Monkeys draw novel conclusions, researchers say

Chimpanzees

Monkeys keep turning out to be smarter than people think they are. Researchers have shown that they can count to four and are aware of differences between languages like Dutch and Japanese, even though they don't known what is being said. Now, Harvard psychologists find that monkeys can draw correct conclusions about novel situations. For example, shown a white towel that turns blue, a blue knife, and a glass of blue paint, they can figure out that the paint not the knife is responsible for the change in color.

"Our studies reveal a striking continuity between humans and monkeys in their capacity to draw causal inferences without the help of familiarity with the events or situation," says Marc Hauser, a Harvard professor of psychology. "This ability highlights the richness of the monkey mind in terms of its understanding of the material world."

Hauser has been working with a colony of free-ranging rhesus monkeys on an island off Puerto Rico for many years. He and Bailey Spaulding, formerly a student of his, tested individual adult males and females of the colony on their ability to figure out cause and effect in unfamiliar situations.

In their experiments, they used a glass of water and a knife along with a whole apple and an apple cut in half. The knife can halve the apple, but the water can't. Do the monkeys grasp this?

In one set of tests the monkeys saw a glass of water and two whole apples. Then they viewed a knife being lowered and the apple cut in half. These are two perfectly plausible situations. Next, they saw the glass of water and two halves of an apple. Following this, a knife was lowered, and two apple halves seemingly became a whole apple.

To a human, even an infant who had never seen such things before, the last two apparent happenings would never really happen. Can monkeys infer the same outcomes? Evidently, the answer is "yes." They looked longer when a glass of water appeared to cut the apple than when a knife seemed to do the same.

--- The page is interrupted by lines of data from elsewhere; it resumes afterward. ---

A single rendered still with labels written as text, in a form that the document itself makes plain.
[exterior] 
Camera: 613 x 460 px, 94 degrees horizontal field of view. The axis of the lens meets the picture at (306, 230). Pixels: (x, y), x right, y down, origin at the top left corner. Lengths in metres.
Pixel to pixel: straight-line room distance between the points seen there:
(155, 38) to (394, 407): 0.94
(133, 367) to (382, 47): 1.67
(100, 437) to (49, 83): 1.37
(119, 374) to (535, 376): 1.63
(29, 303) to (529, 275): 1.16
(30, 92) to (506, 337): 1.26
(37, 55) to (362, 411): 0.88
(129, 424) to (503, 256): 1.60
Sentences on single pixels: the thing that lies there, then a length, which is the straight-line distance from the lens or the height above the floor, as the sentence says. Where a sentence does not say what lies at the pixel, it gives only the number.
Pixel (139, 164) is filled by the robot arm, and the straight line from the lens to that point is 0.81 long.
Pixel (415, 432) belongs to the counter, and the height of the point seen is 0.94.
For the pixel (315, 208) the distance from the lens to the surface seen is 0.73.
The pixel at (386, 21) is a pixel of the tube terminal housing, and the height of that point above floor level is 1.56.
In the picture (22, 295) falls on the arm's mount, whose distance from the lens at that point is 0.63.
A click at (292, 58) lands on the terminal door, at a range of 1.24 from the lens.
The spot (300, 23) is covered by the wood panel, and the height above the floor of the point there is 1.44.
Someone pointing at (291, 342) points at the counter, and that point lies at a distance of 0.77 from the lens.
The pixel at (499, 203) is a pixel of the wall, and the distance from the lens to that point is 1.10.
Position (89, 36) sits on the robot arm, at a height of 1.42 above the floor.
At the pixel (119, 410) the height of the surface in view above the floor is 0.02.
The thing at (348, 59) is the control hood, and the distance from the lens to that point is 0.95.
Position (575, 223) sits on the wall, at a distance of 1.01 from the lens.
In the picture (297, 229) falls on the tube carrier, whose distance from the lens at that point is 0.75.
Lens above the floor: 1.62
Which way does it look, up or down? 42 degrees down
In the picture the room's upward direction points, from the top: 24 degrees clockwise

The longer look signaled disbelief.

None of the monkeys had previous experience with knives or other tools, in contrast to apes like chimpanzees who demonstrate such know-how in the wild. They pull leaves off twigs and use them to dig edible termites out of holes. Vervet and cotton-top tamarin monkeys show what Hauser calls "quite exquisite sensitivity" to tools and competence for using them. However, he continues, "There were no reports of wild rhesus monkeys using tools or, for that matter, of them showing any interest in object manipulation, so one might expect failure."

Surprisingly, they didn't fail. Without ever having seen a glass of water and two apple halves, or a blue knife and blue and white towels, the monkeys inferred that water cannot cut fruit and knives can't change the color of towels.

Looks of disbelief

Rhesus monkeys can't speak, so how do the investigators know if they think something is possible or not? They rely on a thoroughly tested method in which the amount of time spent looking at something provides a measure of expectancy or belief.

Researchers have used this method in hundreds of studies of human infants, apes, and monkeys. Hauser employed it in his study of speech recognition by cotton-top tamarin monkeys. They looked at a speaker broadcasting sentences in Dutch, a novel sound for the monkeys. When they had heard enough to be bored they turn away. When the language switched to Japanese, they looked back with renewed interest. Infants show the same behavior.

To rule out any bias by the scientists, the monkey looks were video recorded, and a team of timers measured the lengths of the looking without knowing what the animals saw.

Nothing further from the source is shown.